Ireland uses foreign policy in a judicious way and we have always valued our neutral stance, which allows us to take positions in a balanced way. In each of the cases cited, if the Deputy submits questions to the Minister for Foreign Affairs and Trade, the latter will provide a thorough briefing. As I said, we pursue a balanced policy and it has always redounded to our respect. This week, once again, there was a recognition that Ireland is playing a very important peacekeeping role, which we will continue to maintain, in the difficult situation in the Middle East. We are committing to maintain our presence there because of the value other countries put on the role of Irish troops and the approach they bring to peacekeeping in the regions where they take it up.
The Minister says we have a balanced approach and a neutral position in our foreign policy dealings. Do I take it, then, that we will be voting to have Israel signed up to the non-proliferation treaty tomorrow? In addition, if we are so balanced and neutral, can the Minister explain why, on 1 September, when the Minister for Foreign Affairs and Trade, Deputy Charles Flanagan, was asked about the sanctions against Russia, he responded that the invasion of Ukraine is against international law and must stop? On 23 September, when Syria was mentioned to him, he said "targets need to be particularly precise".

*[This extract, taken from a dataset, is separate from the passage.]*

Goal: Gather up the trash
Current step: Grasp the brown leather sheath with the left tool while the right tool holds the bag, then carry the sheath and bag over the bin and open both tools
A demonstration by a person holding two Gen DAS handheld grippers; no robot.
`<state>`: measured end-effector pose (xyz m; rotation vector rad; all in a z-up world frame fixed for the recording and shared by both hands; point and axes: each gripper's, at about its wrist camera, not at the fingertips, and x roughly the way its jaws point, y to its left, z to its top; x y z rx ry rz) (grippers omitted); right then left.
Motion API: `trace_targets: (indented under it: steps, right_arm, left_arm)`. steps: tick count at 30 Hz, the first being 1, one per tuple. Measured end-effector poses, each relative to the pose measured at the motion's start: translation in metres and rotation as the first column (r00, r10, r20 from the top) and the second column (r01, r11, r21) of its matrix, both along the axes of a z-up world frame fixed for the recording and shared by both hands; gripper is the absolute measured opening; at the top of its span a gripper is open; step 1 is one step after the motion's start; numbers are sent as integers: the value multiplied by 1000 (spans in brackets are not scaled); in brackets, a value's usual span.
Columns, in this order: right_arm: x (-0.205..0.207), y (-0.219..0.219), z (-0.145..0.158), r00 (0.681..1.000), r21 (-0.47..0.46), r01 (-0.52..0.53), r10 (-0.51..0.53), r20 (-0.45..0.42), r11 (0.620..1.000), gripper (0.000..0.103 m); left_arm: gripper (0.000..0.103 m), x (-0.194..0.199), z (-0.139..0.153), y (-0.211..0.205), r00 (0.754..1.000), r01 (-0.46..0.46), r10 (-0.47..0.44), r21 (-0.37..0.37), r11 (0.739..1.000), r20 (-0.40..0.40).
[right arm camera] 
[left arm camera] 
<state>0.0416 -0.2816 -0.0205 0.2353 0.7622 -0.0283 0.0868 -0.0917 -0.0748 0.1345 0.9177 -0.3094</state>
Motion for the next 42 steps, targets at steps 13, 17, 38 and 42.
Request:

There is little sign of balance there. A year ago, the United States threatened to bomb Assad's forces. Now that country is bombing the latter's enemies. The place is gone mad and the United States-led militarisation of the whole region is causing chaos. The United States and its allies are at the heart of the problem; they are not the solution.
Will we continue to support the promotion of the arms industry, no matter what? Are we no longer to have any individual, unique opinion of our own? Will the Government continue to facilitate imperial warfare through the use of Shannon Airport, which has, at this stage, gone too far?
I do not doubt Deputy's Wallace's concerns about the situation in Syria and Iraq following the takeover by Islamic State in parts of the region. There is no doubt, as he points out, that the Assad regime was under attack from certain groups, and those groups were being supported by other players. Likewise, there is no doubt that some of the behaviour of those in the Islamic State represents an affront to any reasonable approach. Islamic State is a piracy - not a state, as it presents itself to be.
On the other issue the Deputy raised, Ireland has a very well worked-out approach in respect of any materials that are exported from the State and which could be used in the arms sector or related sectors. We have an export control system which ensures not only that items which could be used in armoury, but also dual-use items are subject to export licensing. That is rigidly policed by my Department operating in conjunction with the Department of Foreign Affairs and Trade. We are very alert to the dangers in this regard.
The Deputy should address his questions on the position that Ireland will take up in forthcoming votes to the Minister for Foreign Affairs and Trade, who can give him the detailed position.